Problem to work on
For the records that follow, say how many lines have the word "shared" in them. Write the number and nothing more.

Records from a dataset
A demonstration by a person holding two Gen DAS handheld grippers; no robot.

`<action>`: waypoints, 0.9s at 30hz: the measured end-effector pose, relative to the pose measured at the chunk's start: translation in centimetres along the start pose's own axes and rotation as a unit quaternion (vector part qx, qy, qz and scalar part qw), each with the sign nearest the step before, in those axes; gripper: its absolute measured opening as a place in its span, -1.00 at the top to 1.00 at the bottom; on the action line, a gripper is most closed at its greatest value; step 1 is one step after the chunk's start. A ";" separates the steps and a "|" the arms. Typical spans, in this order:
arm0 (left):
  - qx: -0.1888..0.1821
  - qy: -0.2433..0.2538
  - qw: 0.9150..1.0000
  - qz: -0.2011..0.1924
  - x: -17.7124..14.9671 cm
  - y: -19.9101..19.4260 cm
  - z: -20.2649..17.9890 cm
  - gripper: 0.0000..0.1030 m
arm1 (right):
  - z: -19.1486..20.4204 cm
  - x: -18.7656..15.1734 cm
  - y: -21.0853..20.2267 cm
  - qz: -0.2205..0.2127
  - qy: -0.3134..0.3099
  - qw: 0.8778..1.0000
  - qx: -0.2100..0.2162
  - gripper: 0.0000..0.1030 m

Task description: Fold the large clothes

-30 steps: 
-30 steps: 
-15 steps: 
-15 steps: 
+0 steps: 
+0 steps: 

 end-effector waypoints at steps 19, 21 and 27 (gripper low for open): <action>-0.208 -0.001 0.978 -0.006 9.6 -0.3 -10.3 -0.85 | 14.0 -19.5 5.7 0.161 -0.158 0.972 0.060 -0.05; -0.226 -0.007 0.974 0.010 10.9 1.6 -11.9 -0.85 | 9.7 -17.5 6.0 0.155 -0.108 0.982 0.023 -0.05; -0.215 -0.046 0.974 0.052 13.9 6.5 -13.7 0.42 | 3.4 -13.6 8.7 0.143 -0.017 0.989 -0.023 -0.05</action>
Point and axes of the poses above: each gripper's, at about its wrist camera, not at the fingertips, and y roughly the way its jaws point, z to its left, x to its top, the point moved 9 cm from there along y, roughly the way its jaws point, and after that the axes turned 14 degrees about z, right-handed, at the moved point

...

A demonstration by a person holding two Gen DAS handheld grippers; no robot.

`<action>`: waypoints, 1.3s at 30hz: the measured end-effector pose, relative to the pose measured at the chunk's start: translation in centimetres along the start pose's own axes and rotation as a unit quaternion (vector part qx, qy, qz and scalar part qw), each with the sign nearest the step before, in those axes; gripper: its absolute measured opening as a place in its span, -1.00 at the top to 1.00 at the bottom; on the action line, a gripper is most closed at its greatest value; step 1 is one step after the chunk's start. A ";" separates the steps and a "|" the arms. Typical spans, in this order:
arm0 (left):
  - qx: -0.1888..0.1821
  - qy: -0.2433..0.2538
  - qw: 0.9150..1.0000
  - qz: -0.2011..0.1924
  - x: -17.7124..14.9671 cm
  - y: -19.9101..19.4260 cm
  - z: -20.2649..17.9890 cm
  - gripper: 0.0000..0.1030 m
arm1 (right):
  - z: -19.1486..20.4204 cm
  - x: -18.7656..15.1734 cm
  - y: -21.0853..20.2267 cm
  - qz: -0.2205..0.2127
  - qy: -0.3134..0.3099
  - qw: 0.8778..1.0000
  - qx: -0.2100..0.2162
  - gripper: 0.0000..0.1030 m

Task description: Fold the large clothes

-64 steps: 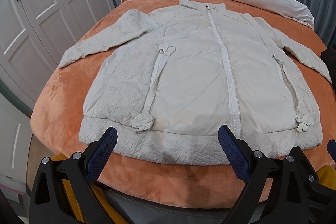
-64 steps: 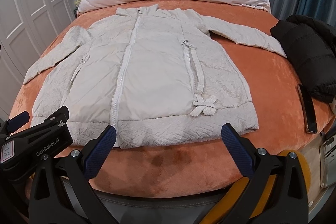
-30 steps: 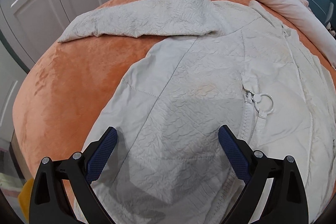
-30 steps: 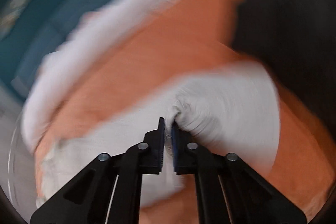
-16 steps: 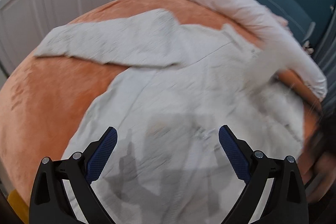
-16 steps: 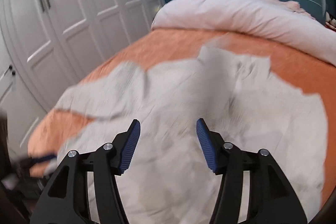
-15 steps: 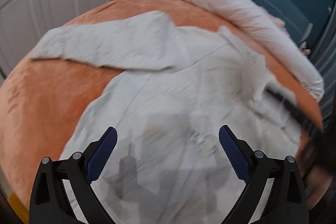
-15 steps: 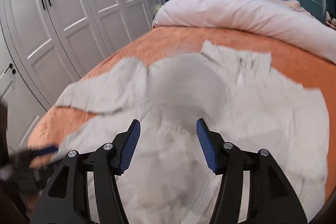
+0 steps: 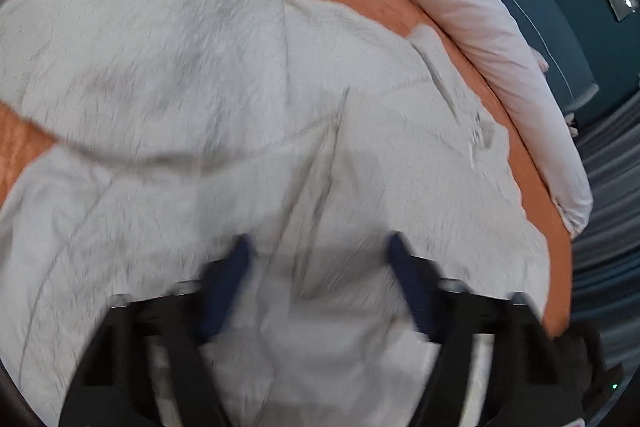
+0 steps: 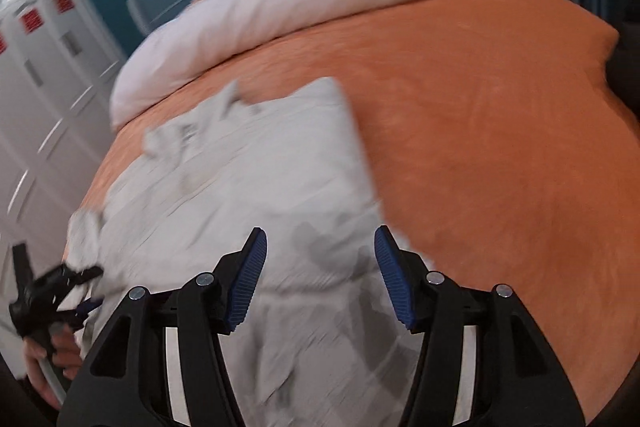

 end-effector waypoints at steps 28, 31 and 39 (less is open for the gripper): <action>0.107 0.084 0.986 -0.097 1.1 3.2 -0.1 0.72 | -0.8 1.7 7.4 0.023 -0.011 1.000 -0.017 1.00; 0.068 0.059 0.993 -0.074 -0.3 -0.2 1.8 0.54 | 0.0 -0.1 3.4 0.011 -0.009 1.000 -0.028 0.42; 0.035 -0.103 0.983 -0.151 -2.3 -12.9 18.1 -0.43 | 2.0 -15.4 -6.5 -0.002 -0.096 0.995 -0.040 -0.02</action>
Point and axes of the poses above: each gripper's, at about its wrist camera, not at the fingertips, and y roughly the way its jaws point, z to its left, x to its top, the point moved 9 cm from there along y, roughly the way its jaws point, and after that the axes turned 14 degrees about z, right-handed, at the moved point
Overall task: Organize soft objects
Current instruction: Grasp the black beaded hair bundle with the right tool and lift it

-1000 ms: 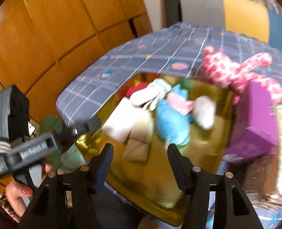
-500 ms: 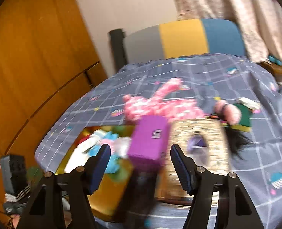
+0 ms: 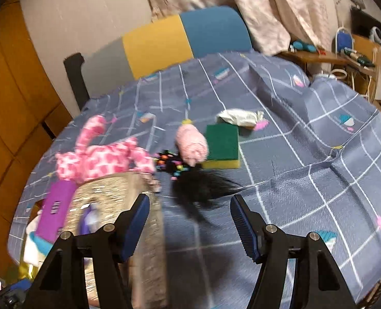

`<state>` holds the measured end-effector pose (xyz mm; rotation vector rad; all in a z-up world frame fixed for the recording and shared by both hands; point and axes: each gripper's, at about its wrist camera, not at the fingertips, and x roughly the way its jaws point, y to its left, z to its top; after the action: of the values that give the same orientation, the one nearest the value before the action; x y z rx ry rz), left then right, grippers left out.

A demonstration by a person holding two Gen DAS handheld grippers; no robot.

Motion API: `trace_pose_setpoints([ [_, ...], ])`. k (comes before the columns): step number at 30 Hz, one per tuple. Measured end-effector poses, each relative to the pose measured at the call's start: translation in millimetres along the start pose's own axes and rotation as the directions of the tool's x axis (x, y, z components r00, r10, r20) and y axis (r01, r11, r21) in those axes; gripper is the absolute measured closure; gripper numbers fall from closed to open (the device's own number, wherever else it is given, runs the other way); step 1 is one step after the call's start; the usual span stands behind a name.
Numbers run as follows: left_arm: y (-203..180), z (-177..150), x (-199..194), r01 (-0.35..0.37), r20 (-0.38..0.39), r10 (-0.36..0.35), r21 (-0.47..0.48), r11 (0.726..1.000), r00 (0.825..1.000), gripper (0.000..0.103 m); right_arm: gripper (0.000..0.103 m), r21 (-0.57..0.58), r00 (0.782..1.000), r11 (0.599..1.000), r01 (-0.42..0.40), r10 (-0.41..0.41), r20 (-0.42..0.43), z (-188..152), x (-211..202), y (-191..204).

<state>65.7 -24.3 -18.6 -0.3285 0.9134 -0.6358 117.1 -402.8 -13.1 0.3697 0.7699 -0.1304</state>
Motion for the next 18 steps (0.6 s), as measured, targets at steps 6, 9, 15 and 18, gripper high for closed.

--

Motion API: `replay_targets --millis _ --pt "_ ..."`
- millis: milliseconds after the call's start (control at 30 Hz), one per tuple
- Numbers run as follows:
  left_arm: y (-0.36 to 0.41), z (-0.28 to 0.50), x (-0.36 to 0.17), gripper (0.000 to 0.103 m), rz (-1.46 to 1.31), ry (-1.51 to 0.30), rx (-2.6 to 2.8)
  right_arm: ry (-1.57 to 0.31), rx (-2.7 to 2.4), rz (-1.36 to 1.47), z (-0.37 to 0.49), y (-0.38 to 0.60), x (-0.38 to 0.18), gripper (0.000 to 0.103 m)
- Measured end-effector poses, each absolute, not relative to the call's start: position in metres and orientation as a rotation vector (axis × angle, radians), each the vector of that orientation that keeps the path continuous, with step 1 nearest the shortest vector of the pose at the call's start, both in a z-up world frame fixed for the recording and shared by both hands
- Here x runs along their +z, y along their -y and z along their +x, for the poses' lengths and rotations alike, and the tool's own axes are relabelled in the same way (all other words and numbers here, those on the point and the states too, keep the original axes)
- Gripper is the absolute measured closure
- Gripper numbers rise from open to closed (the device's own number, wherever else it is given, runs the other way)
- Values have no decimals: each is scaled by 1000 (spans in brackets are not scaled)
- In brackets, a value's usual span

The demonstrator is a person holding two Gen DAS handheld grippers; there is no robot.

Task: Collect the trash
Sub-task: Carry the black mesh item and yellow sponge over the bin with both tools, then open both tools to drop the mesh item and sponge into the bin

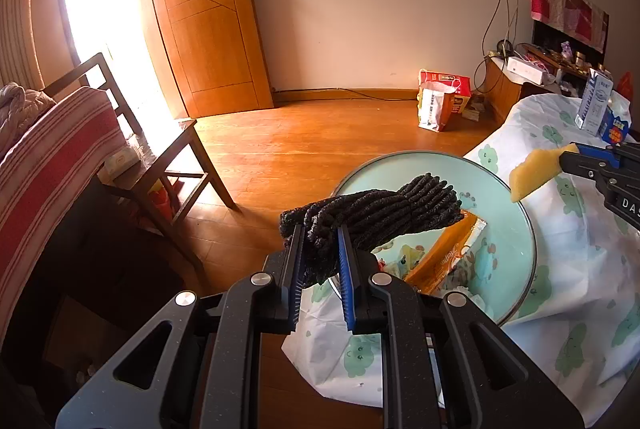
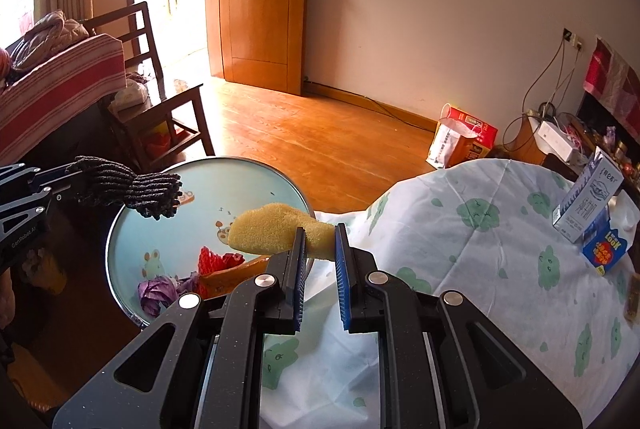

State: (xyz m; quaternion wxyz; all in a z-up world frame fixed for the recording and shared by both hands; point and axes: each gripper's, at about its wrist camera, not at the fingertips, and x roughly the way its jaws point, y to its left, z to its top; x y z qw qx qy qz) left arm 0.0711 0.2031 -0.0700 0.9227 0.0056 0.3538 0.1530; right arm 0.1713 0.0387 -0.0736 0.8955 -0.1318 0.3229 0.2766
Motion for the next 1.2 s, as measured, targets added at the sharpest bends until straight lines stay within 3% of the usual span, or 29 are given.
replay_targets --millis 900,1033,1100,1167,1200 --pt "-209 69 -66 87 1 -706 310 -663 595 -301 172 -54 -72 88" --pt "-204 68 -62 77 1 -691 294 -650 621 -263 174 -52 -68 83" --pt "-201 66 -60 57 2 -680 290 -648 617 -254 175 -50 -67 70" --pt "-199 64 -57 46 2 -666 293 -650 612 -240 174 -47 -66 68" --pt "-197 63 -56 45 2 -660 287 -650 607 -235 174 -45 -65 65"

Result of the exercise
3